O ataque em números
De acordo com o registro divulgado pela Microsoft e reportado pelo SecurityWeek, o tráfego teve pico de 15,72 terabits por segundo (Tbps) e 3,64 bilhões de pacotes por segundo (Bpps). O alvo foi um endpoint localizado na Austrália; a publicação descreve o incidente como o maior DDoS observado no contexto do Azure até o momento reportado.
Vetor e mitigação
As informações públicas indicam que o botnet Aisuru foi identificado como infraestrutura por trás do ataque. Aos operadores de rede e equipes de defesa, a resposta incluiu uso de capacidades nativas de mitigação do Azure DDoS Protection e escalonamento de roteamento e filtragem para reduzir impacto. A Microsoft reporta que as defesas da plataforma absorveram e mitigaram a maior parte do tráfego antes que serviços críticos fossem interrompidos — as fontes não detalham métricas de disponibilidade do serviço afetado.
Impacto e recomendações
Embora os números do pico sejam relevantes para dimensionamento de capacidade de rede e resposta a incidentes, as organizações devem distinguir entre magnitude do pico e impacto operacional real: um pico elevado pode não traduzir‑se em downtime generalizado se houver mitigação eficaz em camadas.
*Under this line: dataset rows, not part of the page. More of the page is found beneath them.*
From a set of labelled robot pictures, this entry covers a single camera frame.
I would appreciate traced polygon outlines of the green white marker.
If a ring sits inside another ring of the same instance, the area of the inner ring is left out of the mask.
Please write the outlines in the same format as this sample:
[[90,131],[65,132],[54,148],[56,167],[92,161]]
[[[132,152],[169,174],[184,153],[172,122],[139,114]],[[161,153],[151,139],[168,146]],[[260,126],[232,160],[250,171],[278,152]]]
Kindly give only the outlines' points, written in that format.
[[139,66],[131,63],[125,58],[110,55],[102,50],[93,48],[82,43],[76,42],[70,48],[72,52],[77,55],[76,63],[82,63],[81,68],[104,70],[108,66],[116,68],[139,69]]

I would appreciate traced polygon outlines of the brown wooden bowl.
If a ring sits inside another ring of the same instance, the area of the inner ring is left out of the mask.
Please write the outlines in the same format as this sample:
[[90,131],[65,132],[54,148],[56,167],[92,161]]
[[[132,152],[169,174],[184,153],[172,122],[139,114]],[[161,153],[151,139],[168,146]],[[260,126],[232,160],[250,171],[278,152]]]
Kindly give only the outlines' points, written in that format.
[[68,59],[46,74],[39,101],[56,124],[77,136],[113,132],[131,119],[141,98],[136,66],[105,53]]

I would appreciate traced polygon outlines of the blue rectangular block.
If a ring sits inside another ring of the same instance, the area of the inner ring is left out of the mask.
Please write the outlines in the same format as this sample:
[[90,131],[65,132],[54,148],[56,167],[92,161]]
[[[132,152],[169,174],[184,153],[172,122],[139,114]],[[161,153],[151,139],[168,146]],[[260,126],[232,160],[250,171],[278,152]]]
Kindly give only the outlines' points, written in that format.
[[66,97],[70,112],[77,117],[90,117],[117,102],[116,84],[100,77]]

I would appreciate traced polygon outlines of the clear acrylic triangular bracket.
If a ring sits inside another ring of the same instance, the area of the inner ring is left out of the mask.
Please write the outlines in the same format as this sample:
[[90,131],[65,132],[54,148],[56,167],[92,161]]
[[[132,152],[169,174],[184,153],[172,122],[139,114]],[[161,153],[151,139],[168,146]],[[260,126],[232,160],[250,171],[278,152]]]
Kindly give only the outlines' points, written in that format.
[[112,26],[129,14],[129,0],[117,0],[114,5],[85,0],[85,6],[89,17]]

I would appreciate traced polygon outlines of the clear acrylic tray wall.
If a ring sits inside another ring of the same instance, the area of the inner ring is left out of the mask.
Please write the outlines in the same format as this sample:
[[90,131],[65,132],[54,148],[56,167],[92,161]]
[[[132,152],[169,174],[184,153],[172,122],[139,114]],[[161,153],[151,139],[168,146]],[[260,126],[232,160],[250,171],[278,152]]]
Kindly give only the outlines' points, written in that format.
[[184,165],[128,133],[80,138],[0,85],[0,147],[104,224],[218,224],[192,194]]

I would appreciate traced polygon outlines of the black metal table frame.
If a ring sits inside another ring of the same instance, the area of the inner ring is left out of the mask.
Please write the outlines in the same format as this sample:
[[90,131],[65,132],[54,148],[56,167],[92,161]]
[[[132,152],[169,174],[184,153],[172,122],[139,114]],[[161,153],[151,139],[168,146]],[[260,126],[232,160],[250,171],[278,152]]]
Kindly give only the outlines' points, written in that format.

Ainda assim, esse evento reforça a necessidade de:
- Planejamento de resiliência e uso de serviços de proteção DDoS gerenciados para endpoints expostos;
- Configuração de rate limiting e filtros baseados em anomalias;
- Coordenação com provedores de conectividade e provedores de nuvem para respostas de emergência e playbooks de mitigação.
Limitações das informações públicas
As notas públicas não listam serviços específicos que sofreram degradação nem números de clientes afetados. Também não há, nas comunicações citadas, informações sobre origem geográfica dos fluxos maliciosos além do uso do botnet Aisuru.
Fonte: SecurityWeek (com base em comunicado da Microsoft).